MILAN — Investment fund Fortelus Capital has acquired Bruno Magli SpA, marking a new chapter for the beleaguered footwear company.
U.K.-based Fortelus said it bought 100 percent of Bruno Magli from Bulgari SpA-backed equity fund Opera and its co-investors for an undisclosed sum.
Timothy Babich, who founded Fortelus last year, said he closed the deal to buy Bruno Magli last week. Babich said Bruno Magli’s troubled past is over. He emphasized the “majority of the capital” Fortelus spent on the company will go directly into the Bruno Magli business rather than to the shoe company’s former shareholders.
“I think that part of [the attraction] was the history and the archives of all the designs. We think that there is a good base to build on,” Babich said, adding that it’s premature to discuss strategic objectives for the brand. “We’ve identified some of the things that can help improve some aspects of the business.”
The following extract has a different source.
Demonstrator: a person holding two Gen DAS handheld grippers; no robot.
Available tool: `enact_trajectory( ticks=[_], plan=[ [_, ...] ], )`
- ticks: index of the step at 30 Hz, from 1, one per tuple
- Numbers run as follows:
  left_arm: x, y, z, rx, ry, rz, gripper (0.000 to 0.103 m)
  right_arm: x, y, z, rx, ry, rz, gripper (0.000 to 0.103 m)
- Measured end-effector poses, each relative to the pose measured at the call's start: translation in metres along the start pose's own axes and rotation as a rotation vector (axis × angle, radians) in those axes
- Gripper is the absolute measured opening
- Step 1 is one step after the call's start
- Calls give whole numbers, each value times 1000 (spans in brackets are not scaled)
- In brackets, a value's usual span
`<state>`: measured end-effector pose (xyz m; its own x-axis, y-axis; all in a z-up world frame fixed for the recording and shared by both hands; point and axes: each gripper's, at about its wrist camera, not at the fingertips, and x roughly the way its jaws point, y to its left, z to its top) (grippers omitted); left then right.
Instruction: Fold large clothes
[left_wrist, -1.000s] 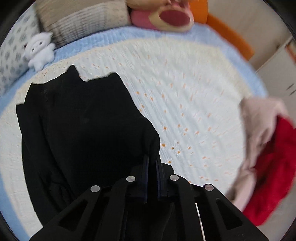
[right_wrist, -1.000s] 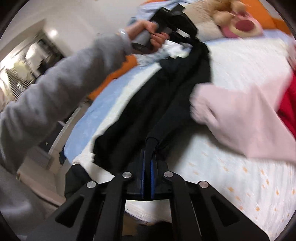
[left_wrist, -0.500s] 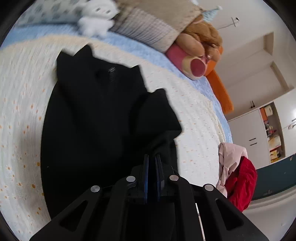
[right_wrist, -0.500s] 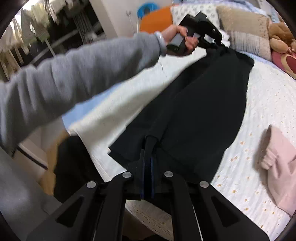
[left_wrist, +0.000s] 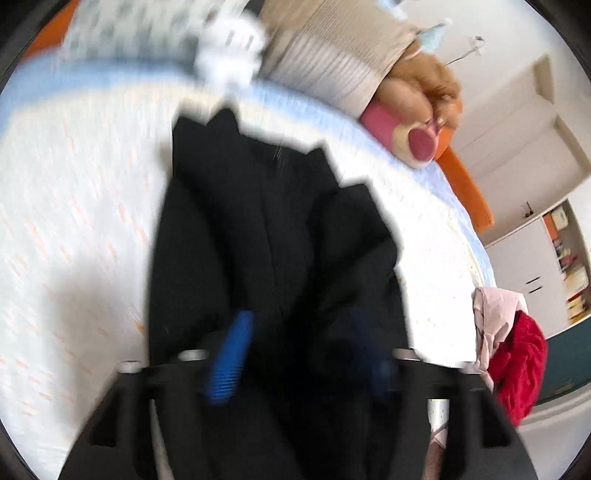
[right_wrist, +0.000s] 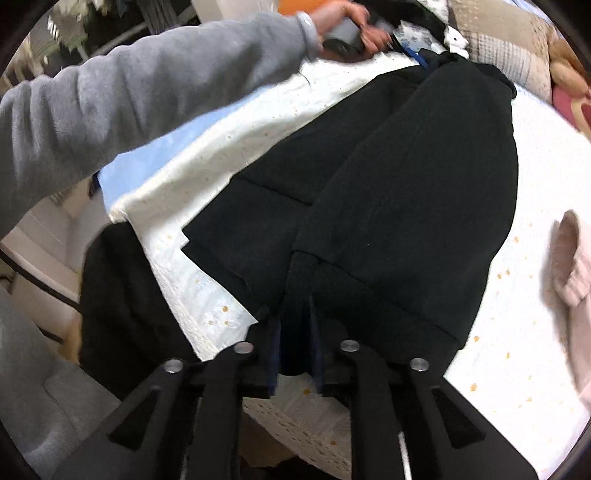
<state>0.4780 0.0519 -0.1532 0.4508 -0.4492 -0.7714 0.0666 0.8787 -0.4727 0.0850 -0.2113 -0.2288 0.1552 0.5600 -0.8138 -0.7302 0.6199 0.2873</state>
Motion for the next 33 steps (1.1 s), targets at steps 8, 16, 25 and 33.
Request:
enact_trajectory(
  ticks=[8, 16, 25, 33],
  plan=[
    [5, -114, 35, 165, -27, -127, 86, -24, 0, -14, 9, -89, 120, 51],
    [116, -111, 22, 189, 101, -51, 59, -69, -57, -16, 166, -307, 184, 35],
    [169, -89, 31, 159, 79, -96, 67, -16, -86, -5, 248, -204, 46, 31],
    [100, -98, 21, 106, 31, -228, 69, -28, -77, -4, 271, -204, 65, 35]
  ],
)
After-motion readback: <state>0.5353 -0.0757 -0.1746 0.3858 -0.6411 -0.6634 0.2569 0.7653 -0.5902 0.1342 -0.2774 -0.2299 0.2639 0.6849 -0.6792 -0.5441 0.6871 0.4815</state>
Babich, a former executive at Connecticut-based Silverpoint Capital, said Fortelus is a turnaround fund with $300 million in capital. Bruno Magli, famed for its handmade men’s and women’s shoes, is the fund’s first purchase. He said the fund is looking at other potential investments in Europe.
Opera has had a hard time growing the Bruno Magli business, which it bought from the Magli family in 2001 for a reported $140 million. A well-placed source familiar with the workings of the company lamented that Bruno Magli lacked a clear creative direction and suffered tight budget constraints. In 2005, BM USA Inc., Bruno Magli’s U.S. subsidiary, emerged from bankruptcy, resolving one of the company’s most serious problems.
Babich said Opera already has completed a large portion of Bruno Magli’s turnaround. He also commended consultancy Alix Partners, which has helped manage the footwear firm since 2003.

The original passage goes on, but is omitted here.